XIV O grande acontecimento do dia realizara-se enfim.
Pelas cinco horas da tarde, parava à porta de José das Dornas a mais vigorosa e anafada das suas éguas, e dela se desmontava Daniel, em trajos de jornada e com a clássica caixa de lata ao tiracolo, sinal evidente de formatura completa.
A vizinhança toda afluiu curiosa às portas e às janelas para ver o facultativo novo e julgar dele pelas primeiras impressões. Era uma colecção de olhos arregalados e bocas abertas, a convidar o lápis de um artista.
- Ainda é tão novinho! - dizia uma mulher.
- Não sei que me parece um cirurgião sem barba - observava um velho filosoficamente. - Parece um estrangeiro!
- Lá bonito é ele - notava uma rapariga.
- Olhem que boniteza! Um homem quer-se um homem - redarguiu um alentado rapagão, ao ouvi-la.
Neste tempo, porém, já Daniel estava rodeado pelo pai, irmão e criados dum e doutro sexo, em cujos semblantes luziam naquela ocasião sorrisos de júbilo não afectado.

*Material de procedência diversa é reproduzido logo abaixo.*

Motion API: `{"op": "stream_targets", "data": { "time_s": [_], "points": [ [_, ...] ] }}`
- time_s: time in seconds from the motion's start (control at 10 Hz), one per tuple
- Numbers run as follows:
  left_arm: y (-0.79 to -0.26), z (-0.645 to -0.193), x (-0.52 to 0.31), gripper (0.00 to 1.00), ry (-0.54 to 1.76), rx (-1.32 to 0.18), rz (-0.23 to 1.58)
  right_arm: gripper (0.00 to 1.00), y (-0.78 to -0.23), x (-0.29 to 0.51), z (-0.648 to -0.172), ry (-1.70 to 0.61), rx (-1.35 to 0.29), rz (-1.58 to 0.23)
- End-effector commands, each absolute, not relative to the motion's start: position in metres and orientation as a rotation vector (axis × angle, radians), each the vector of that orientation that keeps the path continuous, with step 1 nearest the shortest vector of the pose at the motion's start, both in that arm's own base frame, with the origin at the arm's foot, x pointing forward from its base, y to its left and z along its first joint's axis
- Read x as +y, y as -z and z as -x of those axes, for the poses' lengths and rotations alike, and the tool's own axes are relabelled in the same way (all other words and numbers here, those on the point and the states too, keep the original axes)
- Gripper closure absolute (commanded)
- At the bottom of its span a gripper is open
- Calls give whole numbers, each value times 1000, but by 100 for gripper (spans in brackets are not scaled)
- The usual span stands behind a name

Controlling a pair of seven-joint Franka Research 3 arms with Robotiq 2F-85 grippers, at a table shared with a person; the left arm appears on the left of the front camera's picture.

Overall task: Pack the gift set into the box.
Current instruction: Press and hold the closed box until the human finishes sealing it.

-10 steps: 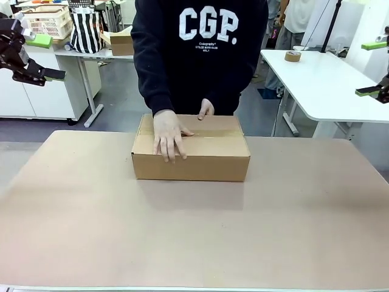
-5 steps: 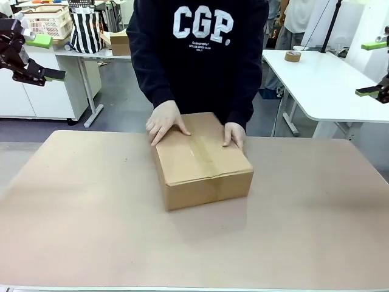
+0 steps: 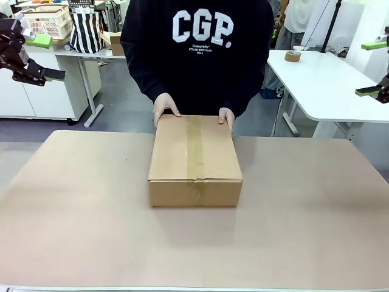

Daniel era agora um esbelto rapaz de vinte e três anos, de aspecto mais varonil, mas conservando ainda a mesma delicadeza de organização, que o caracterizara na infância, e que tantas apreensões fizera conceber ao pai.
No meio daqueles homens do campo distinguia-se singularmente o seu tipo, quase setentrional, e com grande vantagem para ele no conceito das mulheres, que umas às outras faziam baixinho esta mesma observação, traída, porém, pelos olhares que lhe lançavam.
Trocaram-se cordiais abraços, baratearam-se parabéns e cruzaram- se perguntas, às quais era quase impossível responder de pronto, tantas e tão simultaneamente se faziam.
Enfim entraram para a sala.
O leitor concordará comigo, decerto, em que será melhor deixar passar estes momentos de expansões e retirarmo-nos discretamente, como hóspedes, importunos sempre nestas cenas de santa alegria doméstica.